Once the line containing "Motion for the" is found, please set it down along with each following line, exactly, to the end of the material.
━━━ Dataset section ━━━
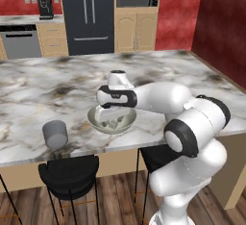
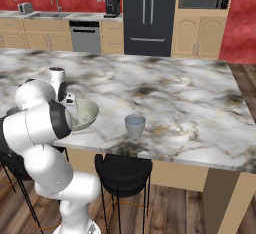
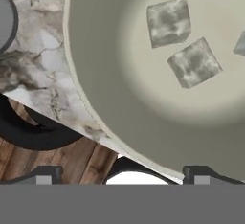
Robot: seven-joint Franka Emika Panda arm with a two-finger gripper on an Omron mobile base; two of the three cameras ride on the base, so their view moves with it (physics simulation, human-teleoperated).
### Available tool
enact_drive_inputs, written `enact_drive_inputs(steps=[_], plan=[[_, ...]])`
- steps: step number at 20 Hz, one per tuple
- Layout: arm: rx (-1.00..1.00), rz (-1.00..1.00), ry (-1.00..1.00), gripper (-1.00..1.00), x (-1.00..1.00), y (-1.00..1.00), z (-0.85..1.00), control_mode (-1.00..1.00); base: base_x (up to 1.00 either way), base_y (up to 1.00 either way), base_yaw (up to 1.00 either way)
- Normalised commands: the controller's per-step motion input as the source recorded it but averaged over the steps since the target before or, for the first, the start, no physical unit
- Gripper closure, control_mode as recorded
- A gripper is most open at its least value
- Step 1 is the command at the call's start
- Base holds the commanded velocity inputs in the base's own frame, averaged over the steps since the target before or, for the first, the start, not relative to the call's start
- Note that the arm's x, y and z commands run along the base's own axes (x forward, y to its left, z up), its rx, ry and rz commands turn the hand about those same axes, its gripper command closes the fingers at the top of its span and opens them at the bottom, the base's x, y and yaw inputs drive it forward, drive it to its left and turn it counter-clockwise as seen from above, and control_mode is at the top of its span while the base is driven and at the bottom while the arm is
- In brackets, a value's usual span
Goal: There are four ice cubes in the ice bowl. Place two ice cubes in each glass of water.
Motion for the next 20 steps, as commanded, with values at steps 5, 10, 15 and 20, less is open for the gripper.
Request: enact_drive_inputs(steps=[5,10,15,20], plan=[[0.00,0.21,0.01,-1.00,0.93,-0.36,0.00,-1.00,0.00,0.00,0.00],[0.00,0.15,0.02,-1.00,0.63,-0.30,-0.03,-1.00,0.00,0.00,0.00],[0.00,0.00,0.02,-1.00,-0.09,0.00,-0.31,-1.00,0.00,0.00,0.00],[0.00,0.01,0.00,-1.00,-0.07,0.00,-0.35,-1.00,0.00,0.00,0.00]])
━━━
- _Response for this exercise_:
Motion for the next 20 steps, as commanded, with values at steps 5, 10, 15 and 20, less is open for the gripper.
Request: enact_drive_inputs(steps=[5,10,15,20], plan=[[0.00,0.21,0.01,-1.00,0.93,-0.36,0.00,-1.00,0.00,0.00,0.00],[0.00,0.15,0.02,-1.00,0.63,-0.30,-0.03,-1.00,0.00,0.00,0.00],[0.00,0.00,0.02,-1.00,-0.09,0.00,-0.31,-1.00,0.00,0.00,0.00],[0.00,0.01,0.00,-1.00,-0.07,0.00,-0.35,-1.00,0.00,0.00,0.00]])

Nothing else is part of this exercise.